12 Juin 2018

Burkina Faso: Procès putsch - L'audience reprend ce jeudi

La défense a obtenu le renvoi au jeudi 14 juin, sine die, de l'audience consacrée au début des interrogatoires des accusés du putsch manqué pour défaut d'avocats, ce mardi 12 juin 2018.

L'audience du putsch manqué s'est rouverte ce mardi 12 juin, avec l'examen de nouveaux déports d'avocats et la constitution d'anciens conseils auprès de leurs clients.

En effet, le tribunal a accepté le déport de deux avocats commis d'office dont celui du Général Gilbert Diendéré. Hospitalisé la semaine dernière pour des soucis de santé, il s'est présenté aux juges ce matin. Son ancien conseil s'est constitué, de nouveau, pour le défendre.

Quant au colonel Omer Bationo qui était sans défense, il a eu une avocate, Me Mariam Kanyili. Elle a sollicité d'un report de deux semaines pour bien prendre connaissance du dossier de son client, car elle l'a reçu rien que le 31 mai dernier.

Cependant, les accusés Me Mamadou Traore et Relwendé Compaoré restent sans conseils, leurs avocats s'étant déportés. D'où la demande des avocats de la défense de reporter l'audience, préalablement prévue pour le début des interrogatoires des accusés. Elle se fonde sur l'article 43 de la loi portant organisation de la chambre criminelle qui dispose qu'à l'audience, la présence d'un avocat auprès d'un accusé est obligatoire.

Pour Me Dieudonné Boukoungou, l'audience ne peut pas se tenir sans que les deux accusés n'aient des conseils pour les défendre Il a dit vouloir un procès équilibré pour tous. « Si on continue le procès sans que ces personnes n'aient des conseils, c'est un traitement discriminatoire.

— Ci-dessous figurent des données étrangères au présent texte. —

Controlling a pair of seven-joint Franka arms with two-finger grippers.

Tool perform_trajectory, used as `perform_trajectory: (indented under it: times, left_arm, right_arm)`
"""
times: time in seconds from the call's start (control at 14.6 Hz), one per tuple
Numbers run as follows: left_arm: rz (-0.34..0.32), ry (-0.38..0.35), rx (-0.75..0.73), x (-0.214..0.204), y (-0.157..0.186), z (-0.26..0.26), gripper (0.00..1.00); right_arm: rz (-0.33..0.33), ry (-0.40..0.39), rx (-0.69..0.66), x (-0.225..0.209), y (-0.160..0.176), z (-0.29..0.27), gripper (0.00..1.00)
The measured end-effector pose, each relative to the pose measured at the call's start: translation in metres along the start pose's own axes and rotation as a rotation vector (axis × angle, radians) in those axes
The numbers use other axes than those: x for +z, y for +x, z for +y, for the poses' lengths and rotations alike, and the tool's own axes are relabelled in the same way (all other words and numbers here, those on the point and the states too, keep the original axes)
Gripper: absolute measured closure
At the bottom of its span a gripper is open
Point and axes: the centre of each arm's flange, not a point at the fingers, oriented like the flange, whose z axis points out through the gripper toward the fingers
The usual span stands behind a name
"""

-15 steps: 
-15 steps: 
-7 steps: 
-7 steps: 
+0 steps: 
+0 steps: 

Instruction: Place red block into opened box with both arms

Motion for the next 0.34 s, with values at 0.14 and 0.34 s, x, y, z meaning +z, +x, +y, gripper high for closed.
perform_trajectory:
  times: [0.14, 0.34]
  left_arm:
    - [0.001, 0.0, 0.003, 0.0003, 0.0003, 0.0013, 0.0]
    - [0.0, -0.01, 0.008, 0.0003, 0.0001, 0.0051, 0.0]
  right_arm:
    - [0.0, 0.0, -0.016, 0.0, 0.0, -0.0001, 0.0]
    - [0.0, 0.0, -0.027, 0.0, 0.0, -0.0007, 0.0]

Vous avez toujours fait œuvre utile en protégeant la défense des accusés », a dit Me Antoinette Ouédraogo de la défense, au tribunal.

Pour le procureur militaire, c'est Relwendé Compaoré qui a refusé l'assistance de l'avocat commis d'office. « Pour Me Traoré, l'essentiel est que des mesures urgentes soient prises pour lui commettre un autre. Ce n'est pas son tour de passer à la barre, il n'y a pas de problème », a soutenu Alioune Zanré.

De quoi irriter la partie civile. Me Farama a fait le « constat amer » que les déports sont « abusivement » utilisés comme stratégie de défense. « Tout montre à croire que la défense abuse des règles prévues », a indiqué Me Guy Hervé Kam.

Le tribunal ayant constaté que l'article 43 divise les différentes parties, il a suspendu l'audience qui reprendra le jeudi 14 juin 2018, à 11 heures, le temps de statuer sur les demandes.